Is this not advised? BTW I’m running in local mode.
 

> On Apr 7, 2015, at 1:43 AM, Michael Malak <michaelma...@yahoo.com 
> <mailto:michaelma...@yahoo.com>> wrote:
> 
> You could have your receiver send a "magic value" when it is done. I discuss 
> this Spark Streaming pattern in my presentation "Spark Gotchas and 
> Anti-Patterns". In the PDF version, it's slides 34-36.

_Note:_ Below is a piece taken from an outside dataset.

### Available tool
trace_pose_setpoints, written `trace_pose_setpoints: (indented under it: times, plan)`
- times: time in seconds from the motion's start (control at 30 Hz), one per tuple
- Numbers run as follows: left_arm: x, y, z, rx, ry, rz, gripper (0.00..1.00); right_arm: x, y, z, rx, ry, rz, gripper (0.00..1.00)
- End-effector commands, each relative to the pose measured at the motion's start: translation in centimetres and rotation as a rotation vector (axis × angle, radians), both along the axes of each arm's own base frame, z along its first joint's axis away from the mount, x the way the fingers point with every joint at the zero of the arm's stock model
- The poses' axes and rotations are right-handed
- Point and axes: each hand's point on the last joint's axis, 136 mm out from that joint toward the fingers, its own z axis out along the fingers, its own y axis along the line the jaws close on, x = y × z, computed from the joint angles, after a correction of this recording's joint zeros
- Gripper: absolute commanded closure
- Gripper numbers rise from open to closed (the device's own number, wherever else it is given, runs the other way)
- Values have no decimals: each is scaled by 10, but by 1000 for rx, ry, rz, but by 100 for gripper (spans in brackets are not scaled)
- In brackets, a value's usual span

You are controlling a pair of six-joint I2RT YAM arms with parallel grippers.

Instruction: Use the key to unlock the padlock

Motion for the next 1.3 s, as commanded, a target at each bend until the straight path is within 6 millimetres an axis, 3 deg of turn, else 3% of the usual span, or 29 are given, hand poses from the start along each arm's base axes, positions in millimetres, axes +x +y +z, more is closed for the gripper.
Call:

> http://www.datascienceassn.org/content/2014-11-05-spark-gotchas-and-anti-patterns-julia-language
>  
> <http://www.datascienceassn.org/content/2014-11-05-spark-gotchas-and-anti-patterns-julia-language>
> 
> YouTube version cued to that place: 
> http://www.youtube.com/watch?v=W5Uece_JmNs&t=23m18s 
> <http://www.youtube.com/watch?v=W5Uece_JmNs&t=23m18s> 
>  
> 
> From: Hari Polisetty <hpoli...@icloud.com <mailto:hpoli...@icloud.com>>
> To: Tathagata Das <t...@databricks.com <mailto:t...@databricks.com>> 
> Cc: user <user@spark.apache.org <mailto:user@spark.apache.org>> 
> Sent: Monday, April 6, 2015 2:02 PM
> Subject: Re: How to restrict foreach on a streaming RDD only once upon 
> receiver completion
> 
> Yes, I’m using updateStateByKey and it works. But then I need to perform 
> further computation on this Stateful RDD (see code snippet below). I perform 
> forEach on the final RDD and get the top 10 records. I just don’t want the 
> foreach to be performed every time a new batch is received. Only when the 
> receiver is done fetching all the records.
> 
> My requirements are to programmatically invoke the E.S query (it varies by 
> usecase) , get all the records and apply certain transformations and get the 
> top 10 results based on certain criteria back into the driver program for 
> further processing. I’m able to apply the transformations on the batches of 
> records fetched from E.S  using streaming. So, I don’t need to wait for all 
> the records to be fetched. The RDD transformations are happening all the time 
> and the top k results are getting updated constantly until all the records 
> are fetched by the receiver. Is there any drawback with this approach?
> 
> Can you give more pointers on what you mean by creating a custom RDD that 
> reads from ElasticSearch? 
> 
> Here is the relevant portion of my Spark streaming code:
> 
>               //Create a custom streaming receiver to query for relevant data 
> from E.S
>               JavaReceiverInputDStream<String> jsonStrings = 
> ssc.receiverStream(
>                               new ElasticSearchResponseReceiver(query…….));
> 
>               //Apply JSON Paths to extract specific value(s) from each record
>               JavaDStream<String> fieldVariations = jsonStrings.flatMap(new 
> FlatMapFunction<String, String>() {
>                       private static final long serialVersionUID = 
> 4652373457519888848L;
> 
>                       @Override
>                       public Iterable<String> call(String jsonString) {
>                               List<String> r = JsonPath.read(jsonString,
>                                               attributeDetail.getJsonPath());
>                               return r;
>                       }
> 
>               });
> 
>               //Perform a stateful map reduce on each variation
>               JavaPairDStream<String, Integer> fieldVariationCounts = 
> fieldVariations.mapToPair(
>                               new PairFunction<String, String, Integer>() {
>                                       private static final long 
> serialVersionUID = -1241276515559408238L;
> 
>                                       @Override public Tuple2<String, 
> Integer> call(String s) {
>                                               return new Tuple2<String, 
> Integer>(s, 1);
>                                       }
>                               }).updateStateByKey(new Function2<List<Integer>,
>                                               Optional<Integer>, 
> Optional<Integer>> () {
>                                       private static final long 
> serialVersionUID = 7598681835161199865L;
> 
>                                       public Optional<Integer> 
> call(List<Integer> nums, Optional<Integer> current) {
>                                               Integer sum =  current.or((int) 
> 0L);
>                                               return (Optional<Integer>) 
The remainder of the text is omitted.